AI agents that define their own goals to interact with a game environment. Powered by GPT-4o.
Get Started
·
View Limitations
Disclaimer: During the demo, the AI needed minor help with positioning on the first floor and a looping issue during a chat with Oak. Both could be fixed with more samples
This repository introduces a self-determining agent powered by GPT-4o, capable of defining and editing its own terminal and instrumental goals.
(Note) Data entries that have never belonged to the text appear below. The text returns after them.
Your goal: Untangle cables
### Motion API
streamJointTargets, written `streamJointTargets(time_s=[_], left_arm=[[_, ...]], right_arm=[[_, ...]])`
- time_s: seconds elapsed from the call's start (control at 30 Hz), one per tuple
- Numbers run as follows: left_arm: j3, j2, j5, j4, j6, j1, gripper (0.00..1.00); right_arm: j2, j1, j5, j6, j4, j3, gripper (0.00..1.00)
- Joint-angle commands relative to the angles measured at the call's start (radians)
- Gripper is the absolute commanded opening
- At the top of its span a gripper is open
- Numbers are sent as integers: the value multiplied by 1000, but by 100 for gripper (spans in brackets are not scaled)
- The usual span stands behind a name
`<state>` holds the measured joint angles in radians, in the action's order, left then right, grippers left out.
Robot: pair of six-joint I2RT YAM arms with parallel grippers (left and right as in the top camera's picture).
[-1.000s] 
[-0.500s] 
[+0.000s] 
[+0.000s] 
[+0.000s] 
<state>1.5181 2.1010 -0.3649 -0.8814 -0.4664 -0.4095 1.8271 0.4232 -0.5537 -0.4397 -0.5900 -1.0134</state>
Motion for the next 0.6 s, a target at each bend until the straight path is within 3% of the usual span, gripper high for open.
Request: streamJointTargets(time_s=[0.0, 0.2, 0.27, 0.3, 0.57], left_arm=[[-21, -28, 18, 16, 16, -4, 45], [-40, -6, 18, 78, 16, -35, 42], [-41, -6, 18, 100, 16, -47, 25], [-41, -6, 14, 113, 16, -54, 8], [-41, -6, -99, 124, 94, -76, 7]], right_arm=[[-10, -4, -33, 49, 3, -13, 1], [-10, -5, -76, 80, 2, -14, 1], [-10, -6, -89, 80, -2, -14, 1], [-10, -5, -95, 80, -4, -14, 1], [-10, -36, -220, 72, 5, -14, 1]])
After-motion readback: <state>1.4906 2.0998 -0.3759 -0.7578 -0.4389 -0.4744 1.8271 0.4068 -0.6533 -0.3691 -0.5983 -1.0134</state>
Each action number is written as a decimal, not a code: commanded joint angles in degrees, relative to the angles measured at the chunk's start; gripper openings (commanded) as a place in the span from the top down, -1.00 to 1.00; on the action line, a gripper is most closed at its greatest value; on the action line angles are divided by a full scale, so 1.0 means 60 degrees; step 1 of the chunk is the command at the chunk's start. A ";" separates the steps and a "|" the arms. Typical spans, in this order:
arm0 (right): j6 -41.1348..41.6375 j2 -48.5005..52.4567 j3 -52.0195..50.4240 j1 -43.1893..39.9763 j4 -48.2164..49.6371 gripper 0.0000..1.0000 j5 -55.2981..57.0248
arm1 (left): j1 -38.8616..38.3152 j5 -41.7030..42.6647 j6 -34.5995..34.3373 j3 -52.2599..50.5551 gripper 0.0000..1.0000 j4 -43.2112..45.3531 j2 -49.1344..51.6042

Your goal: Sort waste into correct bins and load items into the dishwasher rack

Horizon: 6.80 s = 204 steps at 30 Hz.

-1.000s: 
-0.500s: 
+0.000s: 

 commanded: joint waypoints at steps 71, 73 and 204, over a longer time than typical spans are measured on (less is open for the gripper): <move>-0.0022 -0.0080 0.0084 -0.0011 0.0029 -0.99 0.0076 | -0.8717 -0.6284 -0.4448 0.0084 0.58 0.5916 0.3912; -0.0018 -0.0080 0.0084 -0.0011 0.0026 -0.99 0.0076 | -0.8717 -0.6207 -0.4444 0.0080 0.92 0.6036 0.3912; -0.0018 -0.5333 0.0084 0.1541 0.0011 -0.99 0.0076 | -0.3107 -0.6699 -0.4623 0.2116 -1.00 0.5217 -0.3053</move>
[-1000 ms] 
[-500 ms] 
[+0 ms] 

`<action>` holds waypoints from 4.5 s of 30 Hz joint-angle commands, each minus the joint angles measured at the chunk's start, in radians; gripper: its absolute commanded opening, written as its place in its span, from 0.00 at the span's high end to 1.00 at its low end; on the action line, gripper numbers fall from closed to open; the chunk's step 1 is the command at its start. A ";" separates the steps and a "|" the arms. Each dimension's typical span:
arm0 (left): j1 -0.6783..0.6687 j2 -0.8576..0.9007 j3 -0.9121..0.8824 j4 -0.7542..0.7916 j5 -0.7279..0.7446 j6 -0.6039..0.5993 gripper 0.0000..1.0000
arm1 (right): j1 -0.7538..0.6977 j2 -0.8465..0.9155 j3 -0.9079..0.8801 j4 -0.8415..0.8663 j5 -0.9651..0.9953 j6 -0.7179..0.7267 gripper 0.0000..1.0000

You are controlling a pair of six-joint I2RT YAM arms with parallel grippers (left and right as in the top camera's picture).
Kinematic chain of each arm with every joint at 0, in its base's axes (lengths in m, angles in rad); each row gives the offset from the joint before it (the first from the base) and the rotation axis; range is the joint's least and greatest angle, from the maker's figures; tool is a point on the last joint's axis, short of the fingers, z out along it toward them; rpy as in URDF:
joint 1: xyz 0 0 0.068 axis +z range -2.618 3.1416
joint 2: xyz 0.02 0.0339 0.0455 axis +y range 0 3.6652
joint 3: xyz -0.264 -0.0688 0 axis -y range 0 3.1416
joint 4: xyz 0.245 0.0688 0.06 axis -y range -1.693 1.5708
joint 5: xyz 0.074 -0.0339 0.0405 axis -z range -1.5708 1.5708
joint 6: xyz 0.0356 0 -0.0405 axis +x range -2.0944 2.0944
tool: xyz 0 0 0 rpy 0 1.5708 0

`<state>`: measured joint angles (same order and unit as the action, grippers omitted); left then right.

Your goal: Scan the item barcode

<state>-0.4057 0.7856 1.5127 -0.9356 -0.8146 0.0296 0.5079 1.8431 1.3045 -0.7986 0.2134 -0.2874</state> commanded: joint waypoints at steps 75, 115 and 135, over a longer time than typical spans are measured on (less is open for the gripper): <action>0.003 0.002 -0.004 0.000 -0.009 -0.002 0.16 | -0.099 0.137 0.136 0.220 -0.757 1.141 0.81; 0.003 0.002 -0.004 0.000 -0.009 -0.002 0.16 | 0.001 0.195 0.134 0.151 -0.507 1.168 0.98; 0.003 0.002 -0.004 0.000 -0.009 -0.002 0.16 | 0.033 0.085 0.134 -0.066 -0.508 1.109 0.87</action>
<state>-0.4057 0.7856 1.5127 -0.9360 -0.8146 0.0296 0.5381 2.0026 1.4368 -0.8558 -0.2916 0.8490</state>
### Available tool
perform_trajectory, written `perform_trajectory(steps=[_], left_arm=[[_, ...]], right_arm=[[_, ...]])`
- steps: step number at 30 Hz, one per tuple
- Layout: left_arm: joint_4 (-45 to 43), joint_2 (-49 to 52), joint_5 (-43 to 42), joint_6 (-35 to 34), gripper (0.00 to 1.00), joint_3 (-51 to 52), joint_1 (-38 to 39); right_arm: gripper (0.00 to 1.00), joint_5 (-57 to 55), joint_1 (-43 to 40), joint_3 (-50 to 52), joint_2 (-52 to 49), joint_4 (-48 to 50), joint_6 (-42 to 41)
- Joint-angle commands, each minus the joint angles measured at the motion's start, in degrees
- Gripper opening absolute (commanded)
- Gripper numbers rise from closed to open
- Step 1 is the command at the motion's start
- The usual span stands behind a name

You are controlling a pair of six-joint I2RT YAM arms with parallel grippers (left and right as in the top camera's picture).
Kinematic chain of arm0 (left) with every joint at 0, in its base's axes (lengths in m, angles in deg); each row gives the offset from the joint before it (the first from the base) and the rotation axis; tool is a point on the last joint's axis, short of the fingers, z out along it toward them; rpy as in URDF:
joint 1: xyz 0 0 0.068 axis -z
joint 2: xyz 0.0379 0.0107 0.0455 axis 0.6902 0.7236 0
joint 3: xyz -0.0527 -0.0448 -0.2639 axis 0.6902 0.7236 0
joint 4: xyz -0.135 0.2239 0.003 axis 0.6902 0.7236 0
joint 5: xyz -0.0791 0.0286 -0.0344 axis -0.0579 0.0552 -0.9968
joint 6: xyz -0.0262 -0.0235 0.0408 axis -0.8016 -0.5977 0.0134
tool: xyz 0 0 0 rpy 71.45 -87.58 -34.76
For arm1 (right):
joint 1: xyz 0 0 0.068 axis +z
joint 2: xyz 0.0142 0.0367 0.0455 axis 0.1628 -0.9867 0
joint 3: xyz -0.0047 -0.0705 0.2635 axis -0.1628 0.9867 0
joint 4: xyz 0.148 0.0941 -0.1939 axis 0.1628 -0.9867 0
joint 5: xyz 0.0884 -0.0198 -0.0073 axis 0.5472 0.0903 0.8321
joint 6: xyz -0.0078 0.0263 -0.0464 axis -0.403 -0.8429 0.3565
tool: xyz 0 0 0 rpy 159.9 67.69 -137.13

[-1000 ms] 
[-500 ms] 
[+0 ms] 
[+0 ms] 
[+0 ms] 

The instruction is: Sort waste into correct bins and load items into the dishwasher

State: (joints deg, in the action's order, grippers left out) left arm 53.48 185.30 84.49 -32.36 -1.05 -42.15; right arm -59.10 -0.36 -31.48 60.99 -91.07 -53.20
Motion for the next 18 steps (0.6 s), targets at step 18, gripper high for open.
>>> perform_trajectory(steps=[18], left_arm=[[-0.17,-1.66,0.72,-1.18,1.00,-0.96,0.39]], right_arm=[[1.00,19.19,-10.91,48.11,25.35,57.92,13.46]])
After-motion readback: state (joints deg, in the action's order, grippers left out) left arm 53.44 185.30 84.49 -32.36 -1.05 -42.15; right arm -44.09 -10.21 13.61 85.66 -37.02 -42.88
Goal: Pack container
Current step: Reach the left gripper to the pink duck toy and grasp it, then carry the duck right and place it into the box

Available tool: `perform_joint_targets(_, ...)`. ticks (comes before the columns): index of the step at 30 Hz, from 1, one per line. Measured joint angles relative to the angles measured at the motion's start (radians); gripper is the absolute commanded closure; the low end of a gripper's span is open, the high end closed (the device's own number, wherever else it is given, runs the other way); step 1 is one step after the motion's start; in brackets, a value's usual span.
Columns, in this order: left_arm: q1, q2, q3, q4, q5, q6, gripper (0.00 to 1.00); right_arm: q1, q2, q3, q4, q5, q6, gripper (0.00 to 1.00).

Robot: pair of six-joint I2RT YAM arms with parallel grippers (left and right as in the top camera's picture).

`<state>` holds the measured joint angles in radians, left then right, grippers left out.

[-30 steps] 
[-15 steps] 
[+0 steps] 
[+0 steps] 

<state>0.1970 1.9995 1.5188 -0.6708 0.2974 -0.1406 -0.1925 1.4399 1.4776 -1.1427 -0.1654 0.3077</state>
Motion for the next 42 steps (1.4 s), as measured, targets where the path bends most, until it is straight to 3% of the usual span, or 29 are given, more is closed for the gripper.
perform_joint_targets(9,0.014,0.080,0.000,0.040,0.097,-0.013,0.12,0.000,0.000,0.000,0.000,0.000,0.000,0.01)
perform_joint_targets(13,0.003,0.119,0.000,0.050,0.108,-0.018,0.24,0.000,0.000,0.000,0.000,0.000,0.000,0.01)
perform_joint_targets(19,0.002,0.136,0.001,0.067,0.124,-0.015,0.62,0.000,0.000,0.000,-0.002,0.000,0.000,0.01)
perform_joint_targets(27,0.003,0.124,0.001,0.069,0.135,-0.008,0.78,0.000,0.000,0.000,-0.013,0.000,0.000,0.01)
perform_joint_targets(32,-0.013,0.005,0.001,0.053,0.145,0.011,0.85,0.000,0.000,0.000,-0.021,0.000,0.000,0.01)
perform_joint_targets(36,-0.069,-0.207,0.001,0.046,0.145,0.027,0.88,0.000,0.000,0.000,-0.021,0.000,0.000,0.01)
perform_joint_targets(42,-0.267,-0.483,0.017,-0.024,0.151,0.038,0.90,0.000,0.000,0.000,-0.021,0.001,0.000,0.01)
The agent interacts with the game environment, processes visual input, and makes decisions based on its cognitive capabilities. This is made possible by the recent release of GPT-4o, which features enhanced multimodal capabilities and a larger context size for image data. This allows for more images as samples in in-context learning, improving the agent's speed and efficiency.
- Few-Shot Learning: Uses CLIP embeddings to match current game screenshots with relevant examples from the "examples" directory for context.
- Environment Description: AI describes surroundings (up, down, left, right) to understand the environment better.
- Structured Output: Utilizes function calling to provide environment descriptions and actions, converting them into JSON for game control.
- Game Interaction: Interacts with the game using a REST API for key presses and screen retrieval.
- Reasoning Loop:
GameBridge
manages the reasoning loop, providing the last 3 game states for planning the next action.
- Ensure Python 3.7+ is installed.
- Clone the repository and navigate to the project directory:
git clone https://github.com/aymenfurter/Self-Determining-Agent-GPT4o.git cd Self-Determining-Agent-GPT4o
- Install the required packages using pip:
pip install -r requirements.txt
Configure the following environment variables in your environment or in a .env
file:
# OpenAI API configuration
OPENAI_API_KEY=your_openai_api_key
OPENAI_ENGINE="gpt-4o"
# Azure OpenAI configuration
OPENAI_USE_AZURE=False
AZURE_OPENAI_API_KEY=your_azure_openai_api_key
AZURE_OPENAI_ENDPOINT=your_azure_openai_endpoint
# Game configuration
GAME_SCREEN_URL="http://localhost:8080/screen"
GAME_INPUT_URL="http://localhost:8080/input"
The sample runs on both Azure OpenAI and OpenAI directly. To use Azure OpenAI, set OPENAI_USE_AZURE
to True
and provide the necessary Azure OpenAI configurations.
- Run the application:
python app.py
- The AI's performance relies greatly on high-quality examples that demonstrate the game in different situations.
- Inference costs can be high due to the use of GPT-4o.
- KnowledgeRepository: Finds relevant examples based on the current game screen.
- ActionOrchestrator: Handles HTTP requests for game control. An HTTP Endpoint to retrieve the screen and perform key actions on Port 8080 is expected.
- GameBridge: Main reasoning loop, using previous game states for the next action.
- EnvironmentPerceptions: Retrieves the current game screen and will handle environment perception in future updates.
A web-based frontend visualizes the current game state, actions, and overlays showing the model's plans and observations. Users can browse through few-shot learning samples and view associated text data.